10. Press Enter to acknowledge the message and continue.
11. Type the IP address of any KeyControl node already in the cluster and press Enter.

12. If prompted, type a one-time passphrase for this KeyControl node and press Enter.

    The passphrase must contain at least 16 characters. It is a temporary string used to encrypt the initial communication between this node and the existing KeyControl cluster. When you authenticate the new node with the existing cluster, you will specify this passphrase in the KeyControl webGUI so that the existing node can decrypt the communication and verify that the join request is valid.

    If the wizard can connect to the designated KeyControl node, it displays the Authentication screen informing you that the node is now part of the cluster but must be authenticated in the KeyControl webGUI before it can be used by the system.

13. Authenticate the node in the KeyControl webGUI as described in Authenticating New KeyControl Nodes.

    The Authentication screen displays a series of messages beginning with Successfully Authenticated and ending with Cluster Setup Complete after you begin the authorization process in the webGUI.
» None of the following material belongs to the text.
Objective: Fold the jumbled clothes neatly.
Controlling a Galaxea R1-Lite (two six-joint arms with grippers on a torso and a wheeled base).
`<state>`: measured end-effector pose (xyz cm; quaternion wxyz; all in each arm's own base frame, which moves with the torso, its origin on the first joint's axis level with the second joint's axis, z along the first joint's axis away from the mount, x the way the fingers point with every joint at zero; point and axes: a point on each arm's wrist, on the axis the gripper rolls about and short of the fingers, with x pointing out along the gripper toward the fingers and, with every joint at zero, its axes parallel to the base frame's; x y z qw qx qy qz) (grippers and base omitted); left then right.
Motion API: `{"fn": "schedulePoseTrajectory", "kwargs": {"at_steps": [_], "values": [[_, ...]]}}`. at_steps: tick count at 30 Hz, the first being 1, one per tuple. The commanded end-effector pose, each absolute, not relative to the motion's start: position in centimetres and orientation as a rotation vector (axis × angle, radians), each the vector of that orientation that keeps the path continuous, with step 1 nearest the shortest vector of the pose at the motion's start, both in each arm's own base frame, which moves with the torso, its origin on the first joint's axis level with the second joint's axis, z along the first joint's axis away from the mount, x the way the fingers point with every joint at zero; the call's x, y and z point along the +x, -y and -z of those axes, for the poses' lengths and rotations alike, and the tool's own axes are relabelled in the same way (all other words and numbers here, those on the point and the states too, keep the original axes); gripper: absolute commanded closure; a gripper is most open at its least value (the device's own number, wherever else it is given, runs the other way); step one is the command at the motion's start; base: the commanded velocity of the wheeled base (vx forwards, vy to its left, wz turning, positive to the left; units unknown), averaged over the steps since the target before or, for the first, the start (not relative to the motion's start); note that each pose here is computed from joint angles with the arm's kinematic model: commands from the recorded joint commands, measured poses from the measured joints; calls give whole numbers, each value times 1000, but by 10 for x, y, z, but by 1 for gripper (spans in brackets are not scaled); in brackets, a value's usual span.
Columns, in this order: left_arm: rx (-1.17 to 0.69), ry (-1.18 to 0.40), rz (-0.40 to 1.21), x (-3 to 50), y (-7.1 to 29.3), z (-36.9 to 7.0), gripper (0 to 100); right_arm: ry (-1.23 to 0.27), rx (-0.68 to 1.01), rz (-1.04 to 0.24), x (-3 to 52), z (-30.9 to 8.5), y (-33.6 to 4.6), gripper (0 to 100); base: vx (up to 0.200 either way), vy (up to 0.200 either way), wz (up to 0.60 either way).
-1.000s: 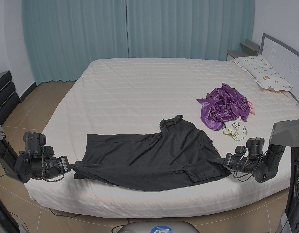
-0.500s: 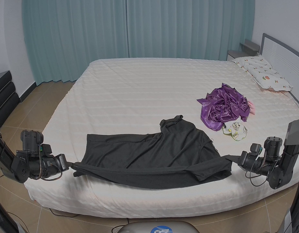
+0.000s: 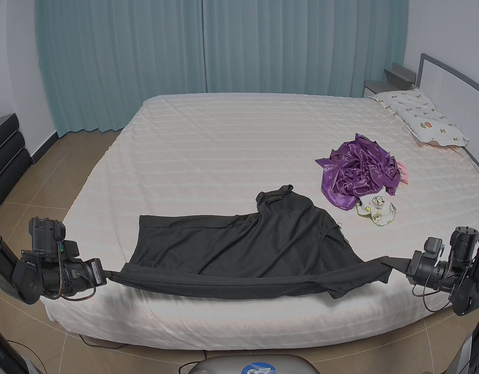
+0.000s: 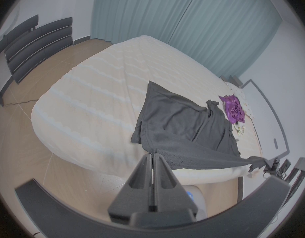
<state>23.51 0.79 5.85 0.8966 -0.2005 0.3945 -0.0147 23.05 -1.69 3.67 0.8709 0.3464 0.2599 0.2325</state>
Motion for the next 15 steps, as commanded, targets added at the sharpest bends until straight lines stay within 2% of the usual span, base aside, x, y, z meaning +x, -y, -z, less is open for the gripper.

14. Once the authentication process is finished, KeyControl displays the HyTrust SecureOS Appliance Configuration screen with a message stating that the node was successfully added to the cluster and showing the IP address for the node. Press Enter to acknowledge the message.

What to Do Next 

If you have configured multiple NICs on the VM in which you installed KeyControl, you configure the additional NICs at any point after you add the node to the cluster. For details, see Multi-NIC Node Configuration.